*** Opening of Data in this exercise ***

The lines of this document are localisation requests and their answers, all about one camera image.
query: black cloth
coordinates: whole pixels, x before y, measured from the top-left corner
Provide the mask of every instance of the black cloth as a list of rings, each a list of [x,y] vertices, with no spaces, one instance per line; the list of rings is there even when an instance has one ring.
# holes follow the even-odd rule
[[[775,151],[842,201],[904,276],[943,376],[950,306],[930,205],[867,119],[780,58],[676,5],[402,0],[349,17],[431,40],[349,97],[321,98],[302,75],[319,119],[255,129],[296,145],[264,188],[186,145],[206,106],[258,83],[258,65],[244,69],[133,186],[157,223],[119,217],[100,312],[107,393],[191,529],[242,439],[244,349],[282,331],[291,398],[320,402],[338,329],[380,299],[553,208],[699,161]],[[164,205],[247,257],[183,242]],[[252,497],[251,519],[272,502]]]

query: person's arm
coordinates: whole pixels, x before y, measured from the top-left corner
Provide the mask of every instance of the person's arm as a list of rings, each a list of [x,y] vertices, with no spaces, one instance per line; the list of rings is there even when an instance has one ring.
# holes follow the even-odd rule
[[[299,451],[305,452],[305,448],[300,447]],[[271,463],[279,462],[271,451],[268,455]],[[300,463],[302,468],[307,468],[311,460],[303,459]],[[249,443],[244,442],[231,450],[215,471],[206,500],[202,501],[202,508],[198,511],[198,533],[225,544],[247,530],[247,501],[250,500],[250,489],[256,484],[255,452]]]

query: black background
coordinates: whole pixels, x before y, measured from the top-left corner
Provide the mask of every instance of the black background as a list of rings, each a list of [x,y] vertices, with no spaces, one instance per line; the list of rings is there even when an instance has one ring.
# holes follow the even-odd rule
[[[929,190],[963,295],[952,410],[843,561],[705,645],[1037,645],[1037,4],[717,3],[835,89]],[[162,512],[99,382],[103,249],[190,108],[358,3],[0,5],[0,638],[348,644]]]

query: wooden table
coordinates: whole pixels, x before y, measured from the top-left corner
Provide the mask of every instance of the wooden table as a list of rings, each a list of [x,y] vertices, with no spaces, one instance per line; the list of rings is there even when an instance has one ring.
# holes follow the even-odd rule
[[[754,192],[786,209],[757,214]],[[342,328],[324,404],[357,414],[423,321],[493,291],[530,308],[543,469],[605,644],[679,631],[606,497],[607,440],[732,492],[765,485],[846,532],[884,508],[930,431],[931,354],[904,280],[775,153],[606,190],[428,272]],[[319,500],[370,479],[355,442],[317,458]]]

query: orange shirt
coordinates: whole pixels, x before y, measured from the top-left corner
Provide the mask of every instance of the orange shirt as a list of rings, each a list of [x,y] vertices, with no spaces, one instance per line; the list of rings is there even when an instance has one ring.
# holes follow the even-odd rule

*** Close of Data in this exercise ***

Description of the task ::
Write the data out once more, exactly as it was given.

Answer to this task ::
The lines of this document are localisation requests and their answers, all about one camera image.
query: black cloth
coordinates: whole pixels, x before y, measured from the top-left corner
Provide the mask of every instance of the black cloth as a list of rings, each a list of [x,y] vertices, with no spaces, one instance per line; the list of rings is there even when an instance has one ring.
# holes follow the even-odd rule
[[[775,151],[842,201],[904,276],[943,376],[950,306],[930,205],[867,119],[780,58],[676,5],[402,0],[349,17],[431,40],[349,97],[321,98],[302,75],[319,119],[255,129],[296,145],[264,188],[186,145],[206,106],[258,83],[258,65],[244,69],[133,186],[157,223],[119,217],[100,312],[107,393],[191,529],[242,439],[244,349],[282,331],[291,398],[320,402],[338,329],[380,299],[553,208],[699,161]],[[164,205],[247,257],[183,242]],[[252,497],[251,519],[272,502]]]

query: person's arm
coordinates: whole pixels, x before y, measured from the top-left corner
Provide the mask of every instance of the person's arm as a list of rings, each a list of [x,y] vertices, with no spaces, one instance per line; the list of rings is there even when an instance has one ring.
# holes follow the even-odd rule
[[[299,451],[305,452],[305,448],[300,447]],[[271,463],[279,462],[271,451],[268,455]],[[300,463],[302,468],[307,468],[311,460],[303,459]],[[249,443],[244,442],[231,450],[215,471],[206,500],[202,501],[202,508],[198,511],[198,533],[225,544],[247,530],[247,501],[250,500],[250,489],[256,484],[255,452]]]

query: black background
coordinates: whole pixels, x before y, measured from the top-left corner
Provide the mask of every instance of the black background as a list of rings, each a list of [x,y] vertices, with no spaces, one instance per line; the list of rings is there even when an instance has one ring.
# holes follow the even-odd rule
[[[929,190],[963,295],[952,410],[843,561],[705,645],[1037,645],[1037,4],[717,3],[835,89]],[[162,512],[99,382],[103,249],[190,108],[358,3],[0,5],[0,638],[348,644]]]

query: wooden table
coordinates: whole pixels, x before y, measured from the top-left corner
Provide the mask of every instance of the wooden table as a list of rings, each a list of [x,y] vertices, with no spaces, one instance per line; the list of rings is there even when an instance has one ring.
# holes follow the even-odd rule
[[[754,192],[786,209],[757,214]],[[342,328],[324,404],[357,414],[423,321],[493,291],[530,308],[543,469],[605,644],[679,631],[606,497],[607,440],[732,492],[765,485],[846,532],[884,508],[930,431],[931,354],[904,280],[775,153],[606,190],[428,272]],[[319,500],[370,479],[355,442],[317,458]]]

query: orange shirt
coordinates: whole pixels, x before y, measured from the top-left corner
Provide the mask of every instance of the orange shirt as a list of rings, each a list of [x,y] vertices, with no spaces, one instance per line; the list of rings is there even when an instance has one ring.
# holes follow the even-odd rule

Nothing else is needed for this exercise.